=== Begin Enclosure ===
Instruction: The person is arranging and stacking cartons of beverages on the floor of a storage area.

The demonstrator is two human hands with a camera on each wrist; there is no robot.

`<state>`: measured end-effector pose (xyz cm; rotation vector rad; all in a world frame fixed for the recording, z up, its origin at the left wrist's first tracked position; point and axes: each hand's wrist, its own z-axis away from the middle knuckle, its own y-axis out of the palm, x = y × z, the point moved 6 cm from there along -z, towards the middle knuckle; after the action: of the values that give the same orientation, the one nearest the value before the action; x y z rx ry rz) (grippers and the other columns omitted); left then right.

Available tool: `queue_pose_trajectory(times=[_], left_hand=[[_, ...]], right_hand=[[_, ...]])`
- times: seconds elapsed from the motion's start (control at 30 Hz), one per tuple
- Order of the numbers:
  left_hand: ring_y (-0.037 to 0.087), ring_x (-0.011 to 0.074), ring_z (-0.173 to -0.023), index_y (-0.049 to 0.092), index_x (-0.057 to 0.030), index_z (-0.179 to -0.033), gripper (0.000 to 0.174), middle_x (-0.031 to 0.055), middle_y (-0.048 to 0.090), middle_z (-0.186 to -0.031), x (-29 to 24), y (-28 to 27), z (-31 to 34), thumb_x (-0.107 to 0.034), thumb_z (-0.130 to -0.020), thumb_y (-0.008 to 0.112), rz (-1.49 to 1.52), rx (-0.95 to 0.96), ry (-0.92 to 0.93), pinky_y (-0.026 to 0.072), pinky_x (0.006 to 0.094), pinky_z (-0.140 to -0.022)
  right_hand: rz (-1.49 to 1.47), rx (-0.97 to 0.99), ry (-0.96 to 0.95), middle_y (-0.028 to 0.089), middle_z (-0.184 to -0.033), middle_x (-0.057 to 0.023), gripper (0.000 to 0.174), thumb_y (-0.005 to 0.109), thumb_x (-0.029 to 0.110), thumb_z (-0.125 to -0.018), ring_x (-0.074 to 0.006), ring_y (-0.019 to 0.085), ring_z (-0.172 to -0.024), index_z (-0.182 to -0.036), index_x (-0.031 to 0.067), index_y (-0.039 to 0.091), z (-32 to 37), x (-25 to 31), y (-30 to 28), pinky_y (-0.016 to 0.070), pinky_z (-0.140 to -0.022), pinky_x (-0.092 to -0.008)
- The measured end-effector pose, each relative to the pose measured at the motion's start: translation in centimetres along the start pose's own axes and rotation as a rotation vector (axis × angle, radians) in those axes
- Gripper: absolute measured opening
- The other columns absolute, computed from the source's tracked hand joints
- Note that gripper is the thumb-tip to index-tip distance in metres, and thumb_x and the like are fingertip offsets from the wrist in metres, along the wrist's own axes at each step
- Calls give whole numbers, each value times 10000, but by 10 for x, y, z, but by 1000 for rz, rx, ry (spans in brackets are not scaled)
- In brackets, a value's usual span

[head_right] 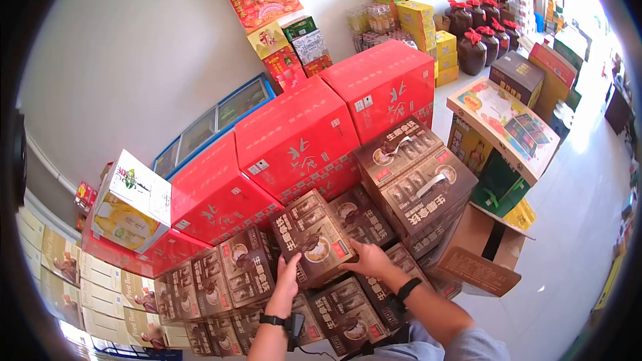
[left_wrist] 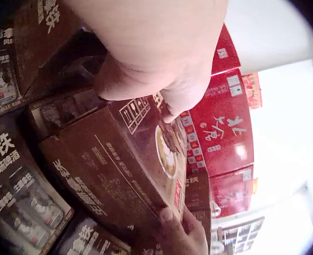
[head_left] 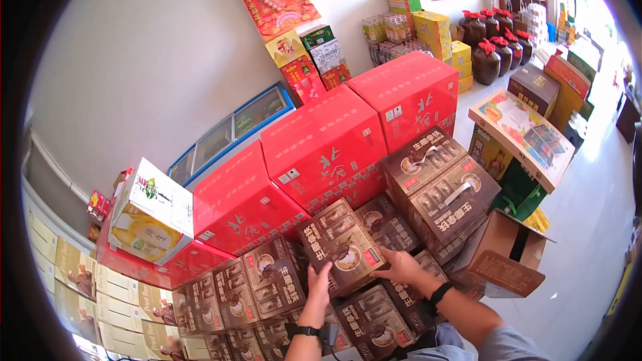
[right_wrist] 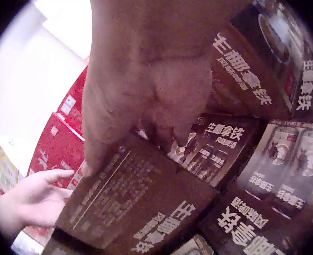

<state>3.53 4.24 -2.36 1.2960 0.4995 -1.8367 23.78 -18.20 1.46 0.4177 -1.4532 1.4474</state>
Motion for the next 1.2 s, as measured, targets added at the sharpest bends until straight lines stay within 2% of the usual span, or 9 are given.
queue_pose_trajectory(times=[0.03, 0.07, 0.17, 0.27, 0.37, 0.5, 0.67, 1.13, 1.2], left_hand=[[312, 319, -1644, 132, -49, -1796, 1185, 244, 274, -1786, -10, 4, 7, -358, -939, 890, -88, 61, 72, 314, 443, -1337], [293, 334, -1653, 134, -43, -1794, 1204, 266, 229, -1794, -6, -13, 11, -404, -929, 891, -499, -137, 124, 311, 444, -1334], [114, 510, -1696, 101, -92, -1807, 1424, 374, 19, -1819, -75, 46, 81, -645, -798, 939, -964, -71, 365, 198, 558, -1368], [27, 564, -1696, 81, -126, -1813, 1570, 410, -19, -1809, -104, 47, 110, -723, -674, 981, -1549, -42, 438, 132, 612, -1369], [20, 589, -1687, 77, -135, -1814, 1636, 423, -2, -1800, -85, 12, 104, -726, -603, 1005, -1743, -71, 394, 132, 662, -1355], [43, 580, -1691, 87, -127, -1812, 1629, 394, 9, -1815, -64, -30, 90, -700, -600, 1014, -1657, -56, 415, 123, 660, -1363], [99, 425, -1733, 87, 21, -1779, 1523, 272, 157, -1850, -56, -40, 88, -643, -732, 972, -1585, -85, 421, 108, 635, -1375], [149, 460, -1717, 194, -41, -1782, 1304, 239, 200, -1852, -41, -51, 79, -420, -813, 980, -1578, -98, 545, 146, 637, -1367], [147, 452, -1719, 188, -40, -1781, 1316, 240, 191, -1853, -45, -52, 84, -410, -805, 989, -1580, -91, 535, 146, 631, -1370]], right_hand=[[-128, 1, -81, 738, -1411, -271, 1361, 965, 551, -831, -364, 722, -1327, -1811, 142, 113, -3, 5, 0, 542, -1144, -431], [-254, 4, -164, 732, -1414, -278, 1387, 970, 552, -824, -375, 718, -1328, -1813, 130, 94, -8, 10, 1, 538, -1147, -425], [-278, 49, -151, 666, -1529, -255, 1431, 1004, 526, -786, -362, 664, -1400, -1807, 88, 102, -25, -3, -9, 515, -1167, -405], [-277, 77, -152, 643, -1523, -319, 1490, 997, 579, -769, -386, 656, -1404, -1797, 35, 65, -30, -7, 3, 509, -1170, -399], [-268, 142, -111, 629, -1511, -361, 1506, 978, 613, -778, -410, 653, -1401, -1787, 2, 42, -29, -3, 5, 506, -1169, -406], [-217, 129, -188, 638, -1478, -385, 1497, 950, 640, -800, -452, 664, -1370, -1782, -13, 27, -40, 8, 15, 519, -1146, -426], [-216, 175, -203, 667, -1427, -385, 1461, 929, 627, -833, -469, 689, -1320, -1782, -7, 17, -51, 15, 38, 531, -1123, -432], [-282, 21, -364, 666, -1461, -355, 1347, 909, 569, -888, -443, 695, -1324, -1787, 15, 73, -51, 14, 55, 541, -1113, -434], [-161, 106, -209, 645, -1491, -358, 1283, 879, 570, -917, -457, 678, -1345, -1781, 9, 114, -37, 14, 53, 531, -1131, -446]])
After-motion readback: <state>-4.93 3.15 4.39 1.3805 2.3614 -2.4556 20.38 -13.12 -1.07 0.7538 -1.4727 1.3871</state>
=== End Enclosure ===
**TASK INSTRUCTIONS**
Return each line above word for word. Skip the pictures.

**SOLUTION TO THE EXERCISE**
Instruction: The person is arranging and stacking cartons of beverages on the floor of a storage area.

The demonstrator is two human hands with a camera on each wrist; there is no robot.

`<state>`: measured end-effector pose (xyz cm; rotation vector rad; all in a world frame fixed for the recording, z up, its origin at the left wrist's first tracked position; point and axes: each hand's wrist, its own z-axis away from the middle knuckle, its own y-axis out of the palm, x = y × z, the point moved 6 cm from there along -z, towards the middle knuckle; after the action: of the values that give the same orientation, the one nearest the value before the action; x y z rx ry rz) (grippers and the other columns omitted); left then right.

Available tool: `queue_pose_trajectory(times=[_], left_hand=[[_, ...]], right_hand=[[_, ...]])`
- times: seconds elapsed from the motion's start (control at 30 Hz), one per tuple
- Order of the numbers:
  left_hand: ring_y (-0.037 to 0.087), ring_x (-0.011 to 0.074), ring_z (-0.173 to -0.023), index_y (-0.049 to 0.092), index_x (-0.057 to 0.030), index_z (-0.179 to -0.033), gripper (0.000 to 0.174), middle_x (-0.031 to 0.055), middle_y (-0.048 to 0.090), middle_z (-0.186 to -0.031), x (-29 to 24), y (-28 to 27), z (-31 to 34), thumb_x (-0.107 to 0.034), thumb_z (-0.130 to -0.020), thumb_y (-0.008 to 0.112), rz (-1.49 to 1.52), rx (-0.95 to 0.96), ry (-0.92 to 0.93), pinky_y (-0.026 to 0.072), pinky_x (0.006 to 0.094), pinky_z (-0.140 to -0.022)
  right_hand: rz (-1.49 to 1.47), rx (-0.97 to 0.99), ry (-0.96 to 0.95), middle_y (-0.028 to 0.089), middle_z (-0.184 to -0.033), middle_x (-0.057 to 0.023), gripper (0.000 to 0.174), thumb_y (-0.005 to 0.109), thumb_x (-0.029 to 0.110), thumb_z (-0.125 to -0.018), ring_x (-0.074 to 0.006), ring_y (-0.019 to 0.085), ring_z (-0.172 to -0.024), index_z (-0.182 to -0.036), index_x (-0.031 to 0.067), index_y (-0.039 to 0.091), z (-32 to 37), x (-25 to 31), y (-30 to 28), pinky_y (-0.016 to 0.070), pinky_z (-0.140 to -0.022), pinky_x (-0.092 to -0.008)
- The measured end-effector pose, each relative to the pose measured at the motion's start: translation in centimetres along the start pose's own axes and rotation as a rotation vector (axis × angle, radians) in those axes
- Gripper: absolute measured opening
- The other columns absolute, computed from the source's tracked hand joints
- Note that gripper is the thumb-tip to index-tip distance in metres, and thumb_x and the like are fingertip offsets from the wrist in metres, along the wrist's own axes at each step
- Calls give whole numbers, each value times 10000, but by 10 for x, y, z, but by 1000 for rz, rx, ry (spans in brackets are not scaled)
- In brackets, a value's usual span

[head_right] 
[left_wrist] 
[head_left] 
[right_wrist] 

<state>3.53 4.24 -2.36 1.2960 0.4995 -1.8367 23.78 -18.20 1.46 0.4177 -1.4532 1.4474</state>
Motion for the next 1.2 s, as measured, targets added at the sharpest bends until straight lines stay within 2% of the usual span, or 9 are given.
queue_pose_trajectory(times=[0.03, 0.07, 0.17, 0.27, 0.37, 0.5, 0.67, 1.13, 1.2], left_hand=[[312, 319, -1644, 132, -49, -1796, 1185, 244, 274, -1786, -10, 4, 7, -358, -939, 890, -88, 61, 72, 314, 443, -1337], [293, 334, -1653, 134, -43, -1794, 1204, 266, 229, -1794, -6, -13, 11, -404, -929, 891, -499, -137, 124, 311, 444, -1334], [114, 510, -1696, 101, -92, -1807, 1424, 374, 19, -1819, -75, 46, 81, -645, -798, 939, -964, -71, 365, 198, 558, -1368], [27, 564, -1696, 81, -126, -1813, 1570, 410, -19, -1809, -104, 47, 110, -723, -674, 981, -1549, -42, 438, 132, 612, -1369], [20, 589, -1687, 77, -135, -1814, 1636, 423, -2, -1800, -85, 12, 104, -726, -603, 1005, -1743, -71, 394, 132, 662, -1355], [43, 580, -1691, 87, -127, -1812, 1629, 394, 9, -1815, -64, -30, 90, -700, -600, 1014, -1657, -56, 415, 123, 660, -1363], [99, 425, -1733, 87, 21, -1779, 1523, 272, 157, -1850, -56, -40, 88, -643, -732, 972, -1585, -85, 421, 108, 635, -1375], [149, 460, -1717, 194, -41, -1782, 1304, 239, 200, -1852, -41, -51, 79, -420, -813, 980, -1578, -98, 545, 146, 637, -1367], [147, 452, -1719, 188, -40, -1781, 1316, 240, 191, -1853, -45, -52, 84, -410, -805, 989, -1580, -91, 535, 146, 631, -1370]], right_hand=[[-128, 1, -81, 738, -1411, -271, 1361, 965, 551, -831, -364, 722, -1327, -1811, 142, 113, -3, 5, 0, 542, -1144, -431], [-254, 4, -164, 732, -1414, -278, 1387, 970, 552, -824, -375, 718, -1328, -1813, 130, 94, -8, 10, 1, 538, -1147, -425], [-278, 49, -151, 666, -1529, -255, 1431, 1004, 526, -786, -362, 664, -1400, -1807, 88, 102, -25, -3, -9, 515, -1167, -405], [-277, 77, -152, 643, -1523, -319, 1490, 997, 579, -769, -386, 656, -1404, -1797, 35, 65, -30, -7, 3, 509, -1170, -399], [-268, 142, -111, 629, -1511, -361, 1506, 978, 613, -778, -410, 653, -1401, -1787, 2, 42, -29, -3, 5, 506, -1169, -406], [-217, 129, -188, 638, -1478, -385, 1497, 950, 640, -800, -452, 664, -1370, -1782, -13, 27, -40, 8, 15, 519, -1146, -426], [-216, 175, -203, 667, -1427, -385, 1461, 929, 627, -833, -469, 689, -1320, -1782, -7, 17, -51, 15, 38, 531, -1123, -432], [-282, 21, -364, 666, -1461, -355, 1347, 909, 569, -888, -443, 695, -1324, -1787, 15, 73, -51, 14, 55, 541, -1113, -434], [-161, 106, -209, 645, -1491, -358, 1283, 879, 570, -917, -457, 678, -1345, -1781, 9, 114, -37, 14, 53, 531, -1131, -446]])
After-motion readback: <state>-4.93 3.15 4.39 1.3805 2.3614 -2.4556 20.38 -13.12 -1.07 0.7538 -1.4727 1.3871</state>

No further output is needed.